* Task:
Would you please set down the lines of the data from the one containing "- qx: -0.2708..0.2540" to the final line, exactly and only those?
# # #
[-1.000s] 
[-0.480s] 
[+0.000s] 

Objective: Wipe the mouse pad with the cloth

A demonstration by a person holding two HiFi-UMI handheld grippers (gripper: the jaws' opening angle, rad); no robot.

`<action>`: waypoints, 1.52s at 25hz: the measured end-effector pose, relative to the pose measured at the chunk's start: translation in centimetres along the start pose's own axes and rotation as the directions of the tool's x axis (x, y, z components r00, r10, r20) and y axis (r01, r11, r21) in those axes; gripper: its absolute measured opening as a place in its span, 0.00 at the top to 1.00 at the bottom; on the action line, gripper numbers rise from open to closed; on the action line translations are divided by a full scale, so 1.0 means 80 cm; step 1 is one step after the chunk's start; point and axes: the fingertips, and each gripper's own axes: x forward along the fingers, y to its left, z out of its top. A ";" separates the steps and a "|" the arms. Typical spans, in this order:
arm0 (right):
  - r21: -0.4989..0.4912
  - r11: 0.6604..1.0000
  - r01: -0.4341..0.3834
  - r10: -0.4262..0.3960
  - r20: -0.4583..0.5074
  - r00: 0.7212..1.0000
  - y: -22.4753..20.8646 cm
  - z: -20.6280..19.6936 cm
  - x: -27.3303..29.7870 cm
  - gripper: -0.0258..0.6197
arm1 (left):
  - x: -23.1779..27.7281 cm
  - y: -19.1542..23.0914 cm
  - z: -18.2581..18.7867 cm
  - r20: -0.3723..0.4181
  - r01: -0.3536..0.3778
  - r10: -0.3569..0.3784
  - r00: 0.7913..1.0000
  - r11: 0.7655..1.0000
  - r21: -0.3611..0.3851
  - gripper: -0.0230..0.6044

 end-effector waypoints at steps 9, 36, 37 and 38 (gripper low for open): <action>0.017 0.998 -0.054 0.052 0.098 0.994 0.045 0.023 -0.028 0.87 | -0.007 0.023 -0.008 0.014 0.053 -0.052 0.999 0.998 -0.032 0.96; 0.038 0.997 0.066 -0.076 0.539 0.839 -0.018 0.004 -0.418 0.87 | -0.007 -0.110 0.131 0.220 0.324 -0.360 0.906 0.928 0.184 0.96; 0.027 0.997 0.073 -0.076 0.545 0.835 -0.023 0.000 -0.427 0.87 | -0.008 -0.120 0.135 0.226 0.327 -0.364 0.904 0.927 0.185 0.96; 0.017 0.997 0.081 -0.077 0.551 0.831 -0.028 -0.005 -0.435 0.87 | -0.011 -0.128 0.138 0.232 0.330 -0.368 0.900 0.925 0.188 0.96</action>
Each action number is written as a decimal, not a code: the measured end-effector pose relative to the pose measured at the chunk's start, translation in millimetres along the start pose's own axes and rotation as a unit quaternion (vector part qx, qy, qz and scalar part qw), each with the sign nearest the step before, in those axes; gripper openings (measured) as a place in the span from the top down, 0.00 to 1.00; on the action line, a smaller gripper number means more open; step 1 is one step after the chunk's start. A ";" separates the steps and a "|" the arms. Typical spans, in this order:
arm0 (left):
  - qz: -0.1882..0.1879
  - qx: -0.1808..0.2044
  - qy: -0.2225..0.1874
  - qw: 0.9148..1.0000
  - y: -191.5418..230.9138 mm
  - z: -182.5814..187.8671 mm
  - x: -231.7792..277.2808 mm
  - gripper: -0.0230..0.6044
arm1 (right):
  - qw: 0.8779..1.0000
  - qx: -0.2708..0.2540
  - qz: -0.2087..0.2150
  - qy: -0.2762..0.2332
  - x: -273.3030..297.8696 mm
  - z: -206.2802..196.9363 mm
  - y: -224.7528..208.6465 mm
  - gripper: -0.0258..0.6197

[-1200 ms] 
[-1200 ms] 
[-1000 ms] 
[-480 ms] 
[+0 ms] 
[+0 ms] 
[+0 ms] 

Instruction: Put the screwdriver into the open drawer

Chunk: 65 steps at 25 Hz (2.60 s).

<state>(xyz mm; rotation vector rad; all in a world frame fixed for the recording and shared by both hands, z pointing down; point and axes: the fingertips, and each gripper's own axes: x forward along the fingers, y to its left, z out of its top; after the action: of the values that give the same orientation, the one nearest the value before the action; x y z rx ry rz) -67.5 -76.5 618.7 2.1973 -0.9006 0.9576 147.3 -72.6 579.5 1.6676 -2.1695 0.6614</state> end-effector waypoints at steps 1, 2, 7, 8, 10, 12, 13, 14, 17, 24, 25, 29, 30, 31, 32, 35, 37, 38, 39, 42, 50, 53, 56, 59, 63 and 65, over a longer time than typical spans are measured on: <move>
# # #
* Result for this task:
  - qx: -0.2708..0.2540
  - qz: -0.2087..0.2150
  - qy: -0.2762..0.2332
  - x: -273.3030..297.8696 mm
  - z: -206.2802..196.9363 mm
  - y: -224.7528..208.6465 mm
  - gripper: -0.0258..0.6197

[-1200 ms] 
[-1200 ms] 
[-1000 ms] 
[-480 ms] 
[+0 ms] 
[+0 ms] 
[+0 ms] 

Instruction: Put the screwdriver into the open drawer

Chunk: 65 steps at 25 Hz (2.60 s).

<state>(xyz mm; rotation vector rad; all in a world frame fixed for the recording and shared by both hands, z pointing down; point and axes: the fingertips, and each gripper's own axes: x forward along the fingers, y to its left, z out of its top; after the action: of the values that give the same orientation, the one nearest the value before the action; x y z rx ry rz) -67.5 -76.5 618.7 2.1973 -0.9006 0.9576 147.3 -72.6 579.5 1.6676 -2.1695 0.6614</state> end-effector waypoints at steps 1, 2, 7, 8, 10, 12, 13, 14, 17, 24, 25, 29, 30, 31, 32, 35, 37, 38, 39, 42, 50, 53, 56, 59, 63 and 65, over a longer time than typical spans are measured on: <move>

The response is complete as it stands.